--- EXERCISE ---
The answer should consist of every line in the material below that has the word "frame".

--- TASK INPUT ---
'''

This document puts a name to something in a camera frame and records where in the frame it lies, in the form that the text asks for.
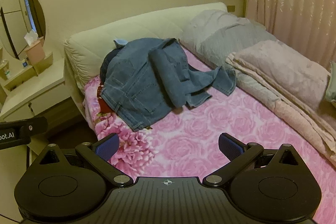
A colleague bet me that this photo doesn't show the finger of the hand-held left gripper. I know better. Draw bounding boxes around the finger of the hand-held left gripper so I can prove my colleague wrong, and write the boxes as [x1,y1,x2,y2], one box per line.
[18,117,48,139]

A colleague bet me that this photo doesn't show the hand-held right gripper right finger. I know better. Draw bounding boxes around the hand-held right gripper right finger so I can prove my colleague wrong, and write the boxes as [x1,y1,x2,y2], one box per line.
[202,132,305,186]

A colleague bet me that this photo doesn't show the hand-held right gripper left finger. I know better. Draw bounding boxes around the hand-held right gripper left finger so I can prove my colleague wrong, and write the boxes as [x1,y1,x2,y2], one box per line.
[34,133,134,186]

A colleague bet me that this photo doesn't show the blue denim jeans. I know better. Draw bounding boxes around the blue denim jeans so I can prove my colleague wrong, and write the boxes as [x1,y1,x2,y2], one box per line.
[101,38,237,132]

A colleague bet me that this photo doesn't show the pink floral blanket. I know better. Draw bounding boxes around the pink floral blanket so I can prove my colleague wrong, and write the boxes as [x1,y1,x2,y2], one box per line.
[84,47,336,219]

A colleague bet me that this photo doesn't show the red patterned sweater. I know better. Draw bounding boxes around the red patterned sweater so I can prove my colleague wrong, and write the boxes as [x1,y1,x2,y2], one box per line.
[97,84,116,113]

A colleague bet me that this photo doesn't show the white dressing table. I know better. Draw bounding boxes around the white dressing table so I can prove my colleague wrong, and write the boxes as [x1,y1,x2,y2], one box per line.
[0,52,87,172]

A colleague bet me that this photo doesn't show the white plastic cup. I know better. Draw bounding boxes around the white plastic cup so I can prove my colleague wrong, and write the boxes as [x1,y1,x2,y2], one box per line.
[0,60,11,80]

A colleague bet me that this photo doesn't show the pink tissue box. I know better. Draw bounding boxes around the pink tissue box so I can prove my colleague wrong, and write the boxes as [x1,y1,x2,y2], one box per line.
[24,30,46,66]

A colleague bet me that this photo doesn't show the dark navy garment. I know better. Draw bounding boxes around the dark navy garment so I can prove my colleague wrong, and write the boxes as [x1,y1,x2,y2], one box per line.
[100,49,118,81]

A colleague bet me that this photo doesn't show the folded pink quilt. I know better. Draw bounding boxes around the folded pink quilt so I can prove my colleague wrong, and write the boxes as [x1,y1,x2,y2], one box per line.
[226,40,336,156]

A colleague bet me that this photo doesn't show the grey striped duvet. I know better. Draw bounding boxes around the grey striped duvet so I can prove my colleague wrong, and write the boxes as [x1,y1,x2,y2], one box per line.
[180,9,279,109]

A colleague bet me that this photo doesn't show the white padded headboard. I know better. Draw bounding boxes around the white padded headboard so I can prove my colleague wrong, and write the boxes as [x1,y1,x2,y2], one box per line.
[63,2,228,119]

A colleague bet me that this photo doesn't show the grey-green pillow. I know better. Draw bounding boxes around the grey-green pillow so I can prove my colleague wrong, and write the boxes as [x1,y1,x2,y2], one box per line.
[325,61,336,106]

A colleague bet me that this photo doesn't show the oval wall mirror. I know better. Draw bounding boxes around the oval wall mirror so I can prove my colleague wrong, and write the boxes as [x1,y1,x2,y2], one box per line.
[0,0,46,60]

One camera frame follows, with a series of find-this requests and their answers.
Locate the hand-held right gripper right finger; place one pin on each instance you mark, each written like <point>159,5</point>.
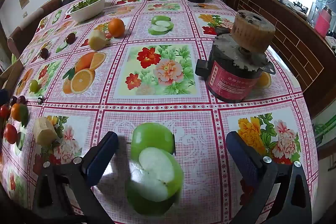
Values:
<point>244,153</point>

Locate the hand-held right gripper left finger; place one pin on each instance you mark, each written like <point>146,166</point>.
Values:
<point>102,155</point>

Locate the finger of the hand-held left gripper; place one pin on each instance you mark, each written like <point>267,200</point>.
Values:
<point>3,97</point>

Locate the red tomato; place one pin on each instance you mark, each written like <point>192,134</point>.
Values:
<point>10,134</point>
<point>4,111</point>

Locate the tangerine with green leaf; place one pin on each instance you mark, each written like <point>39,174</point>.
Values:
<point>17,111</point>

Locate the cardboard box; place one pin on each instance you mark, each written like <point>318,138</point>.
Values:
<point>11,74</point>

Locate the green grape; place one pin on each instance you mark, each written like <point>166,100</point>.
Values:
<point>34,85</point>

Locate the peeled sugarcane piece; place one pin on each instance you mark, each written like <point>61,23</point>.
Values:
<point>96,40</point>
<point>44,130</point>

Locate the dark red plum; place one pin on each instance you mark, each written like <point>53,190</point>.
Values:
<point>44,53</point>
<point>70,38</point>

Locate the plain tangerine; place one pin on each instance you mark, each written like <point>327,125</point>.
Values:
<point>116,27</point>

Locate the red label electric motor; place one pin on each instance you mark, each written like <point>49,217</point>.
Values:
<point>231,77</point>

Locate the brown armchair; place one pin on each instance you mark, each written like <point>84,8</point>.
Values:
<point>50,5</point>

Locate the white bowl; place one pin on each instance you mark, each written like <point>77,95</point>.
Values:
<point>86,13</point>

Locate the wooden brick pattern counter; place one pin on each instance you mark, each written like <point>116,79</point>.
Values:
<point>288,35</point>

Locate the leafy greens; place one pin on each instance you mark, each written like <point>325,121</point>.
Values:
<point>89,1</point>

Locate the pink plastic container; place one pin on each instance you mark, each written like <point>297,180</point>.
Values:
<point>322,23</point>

'''

--- SOLUTION TO THIS PROBLEM ---
This document puts a name to something in a camera frame and records where in the frame it lies, in the form that the text asks for.
One camera frame follows, with a series of find-this requests and their answers.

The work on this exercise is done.